An Alabama law firm has accused three of its former Washington-office attorneys of stealing confidential client information from the firm and using it to establish a competing firm with poached clients, according to a complaint in the U.S. District Court for the District of Columbia.
Slocumb Law Firm, which specializes in personal injury cases, filed suit on Wednesday against Zeke Roeser, Morgan Whitlock and Kevin Gracie of Roeser & Whitlock, seeking $4.5 million in damages. Founding partner Michael Slocumb also filed a motion for a temporary restraining order.
According to the complaint (PDF), Roeser, Whitlock and Gracie were employed in Slocumb’s D.C. office and privy to confidential client information. But Michael Slocumb maintains he was responsible for the creation of the attorney-client relationship. These relationships, Slocumb contends, are the result of a multi-million-dollar advertising campaign.
In 2009, William Shatner appeared in television commercials for the firm, according to the Internet Movie Database website. The firm’s website also features a picture of Shatner.
In his declaration (PDF), Slocumb wrote that nobody outside of the firm has knowledge of the client identities since the cases have not yet been filed in court. Furthermore, he claims that Roeser, Whitlock and Gracie were responsible for collecting medical records, interacting with insurance companies and collecting additional information from clients who had yet to file cases. Slocumb alleges that the confidential information is maintained by an internal case tracking software called "needles," which is access-restricted.
When the three men resigned from the firm in early October, they allegedly took the information and used it to set up a competing firm.
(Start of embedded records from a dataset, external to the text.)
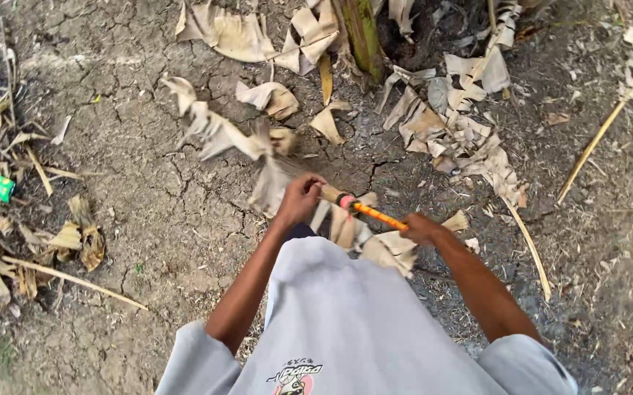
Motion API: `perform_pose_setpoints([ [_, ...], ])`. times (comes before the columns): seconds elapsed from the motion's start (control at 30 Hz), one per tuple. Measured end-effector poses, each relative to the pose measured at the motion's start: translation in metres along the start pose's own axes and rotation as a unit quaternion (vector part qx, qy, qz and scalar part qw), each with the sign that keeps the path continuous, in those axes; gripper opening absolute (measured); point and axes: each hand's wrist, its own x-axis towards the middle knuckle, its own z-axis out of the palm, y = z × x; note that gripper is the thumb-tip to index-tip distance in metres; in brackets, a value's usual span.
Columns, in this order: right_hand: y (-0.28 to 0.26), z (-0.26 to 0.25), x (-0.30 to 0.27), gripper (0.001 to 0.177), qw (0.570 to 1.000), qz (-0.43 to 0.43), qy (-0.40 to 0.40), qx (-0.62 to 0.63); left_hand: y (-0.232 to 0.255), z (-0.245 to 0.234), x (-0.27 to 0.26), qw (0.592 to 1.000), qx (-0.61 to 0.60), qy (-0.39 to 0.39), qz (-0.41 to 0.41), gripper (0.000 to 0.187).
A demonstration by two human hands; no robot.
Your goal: Sweeping and gathering dried banana leaves and debris in an outdoor garden area.
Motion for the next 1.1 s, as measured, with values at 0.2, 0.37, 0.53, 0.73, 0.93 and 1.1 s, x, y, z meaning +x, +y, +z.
perform_pose_setpoints([
  [0.2,-0.106,0.043,0.025,0.022,0.991,-0.122,-0.033,0.046,0.016,0.005,-0.003,0.998,-0.020,0.001,0.066,0.018],
  [0.37,-0.181,0.065,0.054,0.019,0.969,-0.232,-0.032,0.079,0.018,-0.036,-0.037,0.997,-0.023,0.075,0.013,0.018],
  [0.53,-0.214,0.057,0.063,0.021,0.969,-0.235,-0.014,0.078,-0.006,-0.093,-0.077,0.984,-0.024,0.174,-0.024,0.018],
  [0.73,-0.183,0.024,0.054,0.038,0.989,-0.127,0.077,0.026,-0.048,-0.135,-0.111,0.961,-0.127,0.233,-0.076,0.017],
  [0.93,-0.098,-0.055,0.120,0.035,0.985,-0.020,0.046,-0.163,-0.063,-0.166,-0.124,0.960,-0.127,0.242,-0.058,0.017],
  [1.1,-0.175,-0.064,0.124,0.030,0.911,0.066,0.080,-0.399,-0.055,-0.201,-0.119,0.960,-0.153,0.222,-0.079,0.018],
])
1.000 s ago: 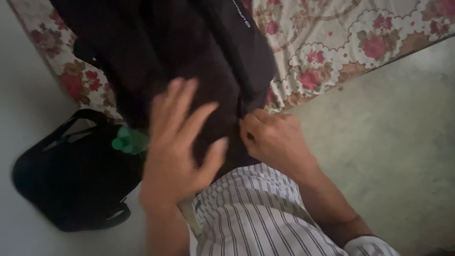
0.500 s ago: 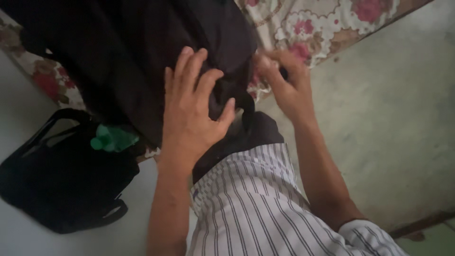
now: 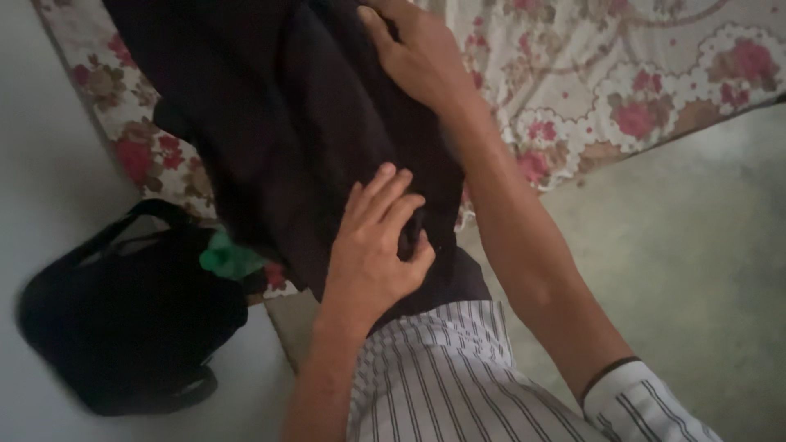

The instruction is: The person sits on the floor next to a bed and packs a black backpack, opening and closing its zippers, adjusting the straps, and placing a green water bottle inside. At the end they take a mobile phone out of the backpack and hold it.

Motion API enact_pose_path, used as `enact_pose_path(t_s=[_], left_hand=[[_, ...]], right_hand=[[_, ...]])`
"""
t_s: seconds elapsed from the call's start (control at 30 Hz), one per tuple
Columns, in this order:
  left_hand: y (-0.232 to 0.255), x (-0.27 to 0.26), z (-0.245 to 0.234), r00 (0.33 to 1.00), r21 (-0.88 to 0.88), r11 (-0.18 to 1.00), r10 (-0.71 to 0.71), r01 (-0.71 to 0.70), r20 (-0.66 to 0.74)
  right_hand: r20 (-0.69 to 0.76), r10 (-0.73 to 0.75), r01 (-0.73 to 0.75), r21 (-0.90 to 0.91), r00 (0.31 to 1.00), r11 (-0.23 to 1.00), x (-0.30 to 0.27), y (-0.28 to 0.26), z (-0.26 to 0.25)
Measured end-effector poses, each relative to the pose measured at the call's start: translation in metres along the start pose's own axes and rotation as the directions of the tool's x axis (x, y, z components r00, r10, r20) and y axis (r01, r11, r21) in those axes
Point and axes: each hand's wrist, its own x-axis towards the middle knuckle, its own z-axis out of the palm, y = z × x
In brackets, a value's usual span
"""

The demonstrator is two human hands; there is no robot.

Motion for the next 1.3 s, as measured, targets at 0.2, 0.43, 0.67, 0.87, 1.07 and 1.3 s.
enact_pose_path(t_s=[0.2, 0.43, 0.67, 0.87, 1.07, 1.3], left_hand=[[-0.014, 0.037, -0.013, 0.953, -0.214, 0.929, -0.290, 0.302, 0.086], [-0.074, 0.106, 0.000, 0.968, 0.431, 0.901, 0.064, 0.048, -0.241], [-0.080, 0.081, 0.009, 0.972, 0.239, 0.969, -0.008, 0.066, -0.235], [-0.087, 0.075, 0.007, 0.968, 0.200, 0.978, -0.009, 0.061, -0.253], [-0.091, 0.066, 0.007, 0.971, 0.199, 0.978, -0.006, 0.055, -0.239], [-0.093, 0.066, 0.006, 0.972, 0.175, 0.983, -0.007, 0.049, -0.234]], right_hand=[[-0.039, -0.121, 0.120, -0.019, 0.992, 0.993, -0.012, -0.013, 0.011], [0.090, -0.063, 0.057, 0.059, 0.994, 0.997, -0.015, -0.014, -0.004], [0.182, -0.002, -0.014, 0.086, 0.983, 0.996, 0.024, 0.009, 0.008], [0.219, -0.016, 0.010, 0.028, 0.976, 1.000, 0.057, 0.032, 0.048], [0.316, 0.195, -0.198, -0.021, 0.929, 0.980, 0.071, 0.075, 0.074], [0.255, 0.068, -0.056, -0.053, 0.965, 0.997, 0.074, 0.125, 0.095]])
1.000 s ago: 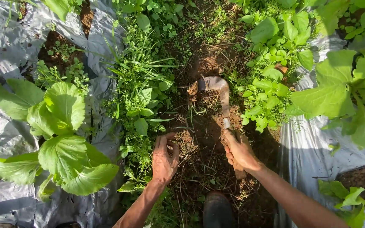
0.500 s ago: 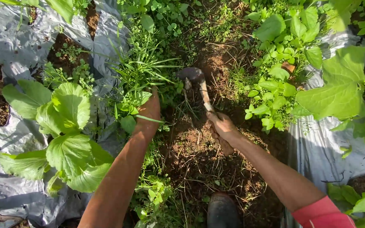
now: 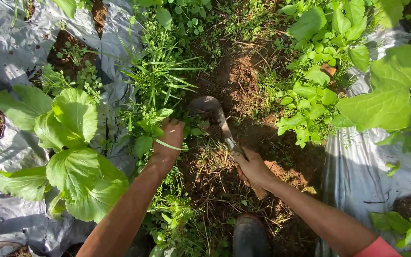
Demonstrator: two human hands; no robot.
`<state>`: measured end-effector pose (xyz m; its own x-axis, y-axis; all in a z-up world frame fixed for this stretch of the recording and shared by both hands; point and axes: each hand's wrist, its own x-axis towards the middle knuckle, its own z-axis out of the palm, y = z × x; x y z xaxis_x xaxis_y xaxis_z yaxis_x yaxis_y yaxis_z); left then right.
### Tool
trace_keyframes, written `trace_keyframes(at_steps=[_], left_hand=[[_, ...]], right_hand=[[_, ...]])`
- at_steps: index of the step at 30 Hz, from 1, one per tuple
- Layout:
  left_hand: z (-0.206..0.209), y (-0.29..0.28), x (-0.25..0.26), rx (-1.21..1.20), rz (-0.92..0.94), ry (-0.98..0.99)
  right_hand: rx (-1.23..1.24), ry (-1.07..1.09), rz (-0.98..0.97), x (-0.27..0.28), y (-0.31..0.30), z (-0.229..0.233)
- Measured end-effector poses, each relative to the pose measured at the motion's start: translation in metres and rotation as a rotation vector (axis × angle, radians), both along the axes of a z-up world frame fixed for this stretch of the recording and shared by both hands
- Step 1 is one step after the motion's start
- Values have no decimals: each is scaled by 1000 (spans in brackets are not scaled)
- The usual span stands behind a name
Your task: The person uses a sickle to cut weeds and grass growing between rows of leafy green plants in a garden bed covered with plastic mulch. They then pull the cut weeds by hand and toss them aside, occasionally adjusting the plastic sheeting around the plants.
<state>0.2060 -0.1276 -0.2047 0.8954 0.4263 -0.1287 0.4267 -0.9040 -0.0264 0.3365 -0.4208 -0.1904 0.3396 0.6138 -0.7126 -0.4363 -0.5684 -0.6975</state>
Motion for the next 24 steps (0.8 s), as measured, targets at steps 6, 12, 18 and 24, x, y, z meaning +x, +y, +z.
trace_keyframes(at_steps=[6,12,18,24], left_hand=[[13,-18,-6,-130,64,97],[65,-30,-14,-138,74,98],[16,-27,-31,-158,180,227],[2,-28,-46,-89,89,282]], right_hand=[[117,-127,-333,30,82,12],[-5,-90,-36,-8,30,-19],[39,-132,-252,20,59,-22],[-69,14,106,-19,47,100]])
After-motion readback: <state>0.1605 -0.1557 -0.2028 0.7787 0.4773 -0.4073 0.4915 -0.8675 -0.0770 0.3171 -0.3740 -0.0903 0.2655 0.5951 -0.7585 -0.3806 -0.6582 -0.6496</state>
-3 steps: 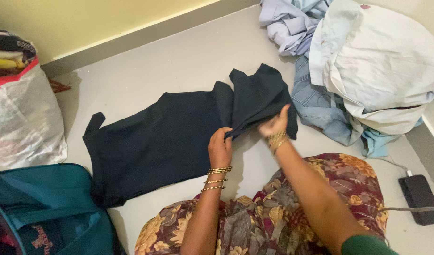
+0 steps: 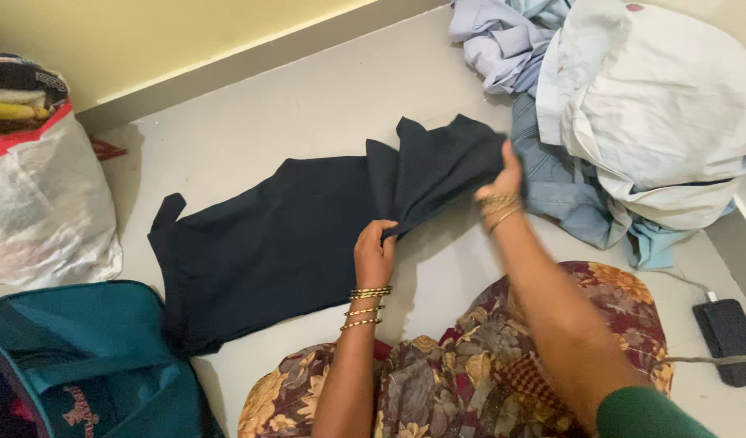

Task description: The person folds a dark-colored garment on the floor, smoothing it repeatedly and folding it into a compact rectangle before placing it into a teal bag. The person then picks up a white shirt from a pile and begins buttoning it.

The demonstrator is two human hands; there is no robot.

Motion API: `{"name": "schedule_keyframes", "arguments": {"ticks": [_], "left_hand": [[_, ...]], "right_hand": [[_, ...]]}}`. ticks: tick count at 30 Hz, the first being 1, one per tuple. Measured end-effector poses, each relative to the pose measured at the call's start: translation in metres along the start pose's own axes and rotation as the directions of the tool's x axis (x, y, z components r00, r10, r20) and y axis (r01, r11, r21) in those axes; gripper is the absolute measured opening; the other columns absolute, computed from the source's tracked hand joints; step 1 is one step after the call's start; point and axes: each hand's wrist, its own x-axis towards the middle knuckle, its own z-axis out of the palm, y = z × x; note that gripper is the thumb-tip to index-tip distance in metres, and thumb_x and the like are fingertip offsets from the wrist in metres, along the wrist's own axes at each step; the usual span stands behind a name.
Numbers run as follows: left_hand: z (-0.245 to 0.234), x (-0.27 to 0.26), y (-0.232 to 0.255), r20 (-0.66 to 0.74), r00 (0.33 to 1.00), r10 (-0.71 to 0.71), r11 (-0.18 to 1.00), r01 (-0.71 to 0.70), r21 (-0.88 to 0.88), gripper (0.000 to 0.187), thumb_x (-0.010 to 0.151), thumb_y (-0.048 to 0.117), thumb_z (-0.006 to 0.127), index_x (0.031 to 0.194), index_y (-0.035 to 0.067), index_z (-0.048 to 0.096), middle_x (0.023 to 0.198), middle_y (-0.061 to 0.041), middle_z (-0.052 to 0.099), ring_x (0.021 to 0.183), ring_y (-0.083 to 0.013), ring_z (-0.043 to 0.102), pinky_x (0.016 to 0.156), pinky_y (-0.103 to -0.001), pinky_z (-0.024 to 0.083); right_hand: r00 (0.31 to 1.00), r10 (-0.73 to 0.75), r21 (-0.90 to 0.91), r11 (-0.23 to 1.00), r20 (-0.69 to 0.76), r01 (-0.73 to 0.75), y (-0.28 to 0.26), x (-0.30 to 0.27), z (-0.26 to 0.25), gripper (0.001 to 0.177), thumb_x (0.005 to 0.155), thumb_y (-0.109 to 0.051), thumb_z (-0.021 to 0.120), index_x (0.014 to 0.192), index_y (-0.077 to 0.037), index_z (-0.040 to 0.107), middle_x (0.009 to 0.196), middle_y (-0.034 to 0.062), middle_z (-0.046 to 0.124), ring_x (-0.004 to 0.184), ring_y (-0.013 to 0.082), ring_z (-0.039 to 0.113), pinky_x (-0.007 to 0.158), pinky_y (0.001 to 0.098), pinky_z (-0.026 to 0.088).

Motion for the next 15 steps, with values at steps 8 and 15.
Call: {"name": "schedule_keyframes", "arguments": {"ticks": [8,15], "left_hand": [[0.040,-0.028,-0.022,0.744,0.661,-0.094,0.947,-0.172,0.272,0.021,0.083,0.005,0.068,0.100,0.015,0.074,0.102,-0.014,0.075,0.096,-0.0341,0.071,0.083,-0.046,0.055],[0.089,-0.067,-0.059,0.824,0.533,-0.194,0.878,-0.280,0.388,0.019,0.090,0.010,0.058,0.105,0.013,0.070,0.098,-0.017,0.075,0.094,-0.0359,0.072,0.079,-0.049,0.057]], "right_hand": [[0.804,-0.408,-0.565,0.818,-0.434,0.110,-0.126,-0.042,-0.056,0.038,0.087,-0.014,0.075,0.122,-0.003,0.063,0.107,0.0113,0.075,0.096,0.0334,0.075,0.071,0.0460,0.064],[0.652,-0.741,-0.973,0.231,-0.158,0.027,-0.127,-0.041,-0.138,0.043,0.108,-0.030,0.067,0.133,0.005,0.068,0.126,0.0206,0.077,0.098,0.0309,0.074,0.086,0.0407,0.058]]}}
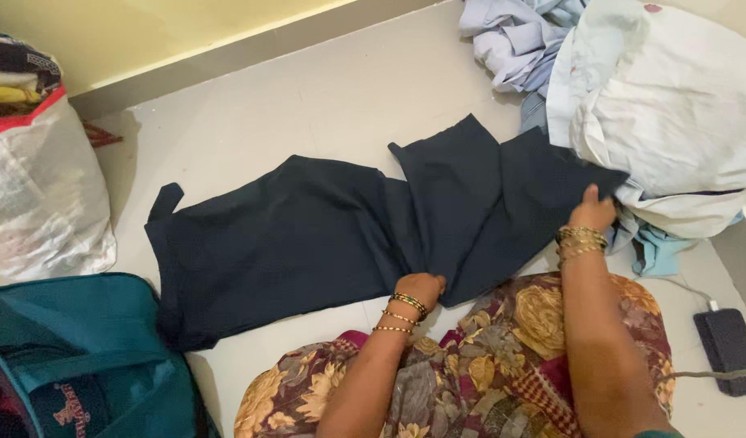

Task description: The person folds a dark-colored garment on the floor, smoothing it repeatedly and folding it into a compact rectangle before placing it into a teal bag. The person then picks up a white shirt from a pile and begins buttoning it.

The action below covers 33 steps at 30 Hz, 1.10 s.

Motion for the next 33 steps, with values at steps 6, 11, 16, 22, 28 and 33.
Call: {"name": "schedule_keyframes", "arguments": {"ticks": [6,11,16,22,28,33], "left_hand": [[0.016,0.008,0.007,-0.011,1.000,0.010,0.997,-0.010,0.071,0.018,0.095,0.011,0.056,0.105,0.007,0.070,0.098,-0.021,0.074,0.092,-0.0386,0.073,0.075,-0.051,0.059],[0.017,0.004,0.016,0.011,1.000,0.021,0.998,-0.021,0.061,0.021,0.095,0.009,0.057,0.112,0.004,0.067,0.099,-0.021,0.074,0.092,-0.0381,0.073,0.073,-0.050,0.058],[0.003,0.002,0.022,0.141,0.990,0.015,0.998,-0.024,0.063,0.033,0.082,0.007,0.067,0.114,0.004,0.065,0.101,-0.020,0.073,0.094,-0.0363,0.072,0.074,-0.047,0.059],[0.014,0.009,0.018,0.108,0.993,0.037,0.999,-0.036,-0.015,0.021,0.090,0.006,0.061,0.110,0.006,0.067,0.103,-0.018,0.074,0.096,-0.0350,0.072,0.077,-0.047,0.058],[0.017,0.004,0.017,-0.033,0.995,0.093,0.995,-0.094,-0.016,0.016,0.093,0.011,0.062,0.107,0.006,0.066,0.100,-0.019,0.073,0.093,-0.0357,0.072,0.076,-0.047,0.057],[-0.032,-0.003,0.036,-0.327,0.939,0.102,0.979,-0.153,-0.133,0.025,0.094,0.021,0.067,0.116,0.009,0.066,0.102,-0.016,0.071,0.097,-0.0346,0.069,0.083,-0.047,0.054]], "right_hand": [[0.781,-0.612,-0.198,0.756,0.125,0.624,-0.105,-0.049,0.113,0.044,0.099,-0.014,0.067,0.140,-0.002,0.059,0.120,0.0230,0.072,0.107,0.0397,0.067,0.098,0.0469,0.052],[0.700,-0.411,-0.265,0.719,0.583,0.643,-0.180,-0.161,0.207,0.039,0.101,-0.024,0.058,0.135,-0.004,0.061,0.116,0.0266,0.064,0.107,0.0441,0.062,0.091,0.0506,0.050],[0.565,-0.343,-0.385,0.468,0.751,0.796,-0.155,-0.215,0.241,0.036,0.092,-0.041,0.070,0.105,-0.007,0.073,0.110,0.0126,0.063,0.103,0.0336,0.063,0.079,0.0443,0.056],[0.526,-0.322,-0.465,0.250,0.787,0.849,-0.119,-0.216,0.260,0.033,0.087,-0.040,0.073,0.098,-0.009,0.075,0.110,0.0095,0.063,0.104,0.0304,0.062,0.071,0.0455,0.060],[0.572,-0.274,-0.488,0.320,0.773,0.812,-0.105,-0.162,0.280,0.013,0.095,-0.014,0.066,0.106,-0.009,0.072,0.104,0.0177,0.070,0.097,0.0377,0.069,0.077,0.0483,0.059],[0.544,-0.593,-0.111,0.609,0.594,0.785,-0.192,-0.061,0.266,0.030,0.080,-0.003,0.065,0.106,-0.017,0.068,0.098,0.0197,0.072,0.091,0.0410,0.069,0.084,0.0491,0.056]]}}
Shortly thereafter, Slocumb said, he began to receive termination letters.
“Upon investigation of the circumstances in this case, I discovered information demonstrating that defendants began contacting my firm’s clients while still employed by my firm before they resigned and they had established their practice before they left my firm’s employment,” Slocumb wrote in his declaration.
Slocumb also attached a redacted needles report on a showing that Roeser made contact with one of the firm’s clients to meet them after business hours while still employed at the firm.
“My firm has suffered and is continuing to suffer loss of clients as a result of defendant’s use of its confidential client information,” Slocumb wrote in the declaration. “In 2010 alone, my firm invested approximately $1.5 million in its District of Columbia office. To date, approximately 32 clients have terminated my firm’s services in favor of being represented by Defendants. The recovery from these clients is estimated by me to be from $2,500 to $1,000,000 each, and there are approximately 500 additional cases to which Defendants had access.”
Slocumb, Whitlock and Gracie did not respond to requests for comment. Roeser declined to provide an immediate comment.